— WHAT IS NEEDED —
Find every line in the data that contains the word "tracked". Return each of those lines.

— SOURCE MATERIAL —
********

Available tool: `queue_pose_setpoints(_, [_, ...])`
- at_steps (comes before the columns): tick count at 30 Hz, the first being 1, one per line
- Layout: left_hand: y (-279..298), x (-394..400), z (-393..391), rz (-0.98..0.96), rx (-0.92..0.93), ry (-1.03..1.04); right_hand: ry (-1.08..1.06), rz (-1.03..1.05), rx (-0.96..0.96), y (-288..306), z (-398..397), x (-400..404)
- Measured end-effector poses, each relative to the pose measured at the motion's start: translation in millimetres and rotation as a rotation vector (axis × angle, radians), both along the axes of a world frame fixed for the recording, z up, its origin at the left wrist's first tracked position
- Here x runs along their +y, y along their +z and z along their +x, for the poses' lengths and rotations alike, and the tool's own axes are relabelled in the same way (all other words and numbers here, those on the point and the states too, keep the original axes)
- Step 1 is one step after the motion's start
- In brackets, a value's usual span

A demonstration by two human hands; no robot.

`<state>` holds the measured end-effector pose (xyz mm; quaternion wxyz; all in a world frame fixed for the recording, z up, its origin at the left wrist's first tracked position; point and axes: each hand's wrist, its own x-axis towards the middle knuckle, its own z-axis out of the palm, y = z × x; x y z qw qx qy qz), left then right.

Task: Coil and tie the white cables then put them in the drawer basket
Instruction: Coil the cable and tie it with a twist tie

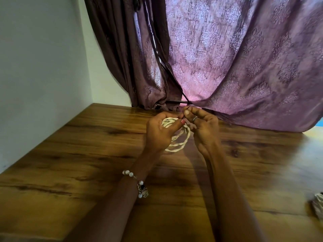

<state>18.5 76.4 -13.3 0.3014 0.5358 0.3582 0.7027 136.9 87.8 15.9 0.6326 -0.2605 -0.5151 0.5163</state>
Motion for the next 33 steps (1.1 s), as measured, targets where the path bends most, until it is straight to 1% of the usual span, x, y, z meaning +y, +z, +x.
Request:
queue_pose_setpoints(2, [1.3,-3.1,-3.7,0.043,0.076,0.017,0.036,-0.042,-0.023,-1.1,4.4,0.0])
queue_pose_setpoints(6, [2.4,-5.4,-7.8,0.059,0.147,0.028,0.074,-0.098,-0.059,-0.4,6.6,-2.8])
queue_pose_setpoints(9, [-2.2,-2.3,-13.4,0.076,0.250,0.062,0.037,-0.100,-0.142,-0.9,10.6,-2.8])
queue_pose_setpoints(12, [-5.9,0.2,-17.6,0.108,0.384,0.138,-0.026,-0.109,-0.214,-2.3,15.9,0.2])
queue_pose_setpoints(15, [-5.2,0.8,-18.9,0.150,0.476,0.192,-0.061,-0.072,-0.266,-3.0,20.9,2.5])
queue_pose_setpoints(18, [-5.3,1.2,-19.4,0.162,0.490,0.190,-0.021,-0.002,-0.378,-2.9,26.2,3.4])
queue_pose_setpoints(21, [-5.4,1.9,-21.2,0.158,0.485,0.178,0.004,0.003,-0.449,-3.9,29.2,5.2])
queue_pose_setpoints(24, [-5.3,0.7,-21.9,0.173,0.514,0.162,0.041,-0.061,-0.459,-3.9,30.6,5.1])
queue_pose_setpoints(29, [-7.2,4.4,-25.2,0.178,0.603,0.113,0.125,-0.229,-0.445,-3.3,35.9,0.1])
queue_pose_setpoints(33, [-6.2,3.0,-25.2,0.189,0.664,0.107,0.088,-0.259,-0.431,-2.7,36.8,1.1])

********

— RESPONSE TO THE TASK —
- Measured end-effector poses, each relative to the pose measured at the motion's start: translation in millimetres and rotation as a rotation vector (axis × angle, radians), both along the axes of a world frame fixed for the recording, z up, its origin at the left wrist's first tracked position
`<state>` holds the measured end-effector pose (xyz mm; quaternion wxyz; all in a world frame fixed for the recording, z up, its origin at the left wrist's first tracked position; point and axes: each hand's wrist, its own x-axis towards the middle knuckle, its own z-axis out of the palm, y = z × x; x y z qw qx qy qz), left then right.

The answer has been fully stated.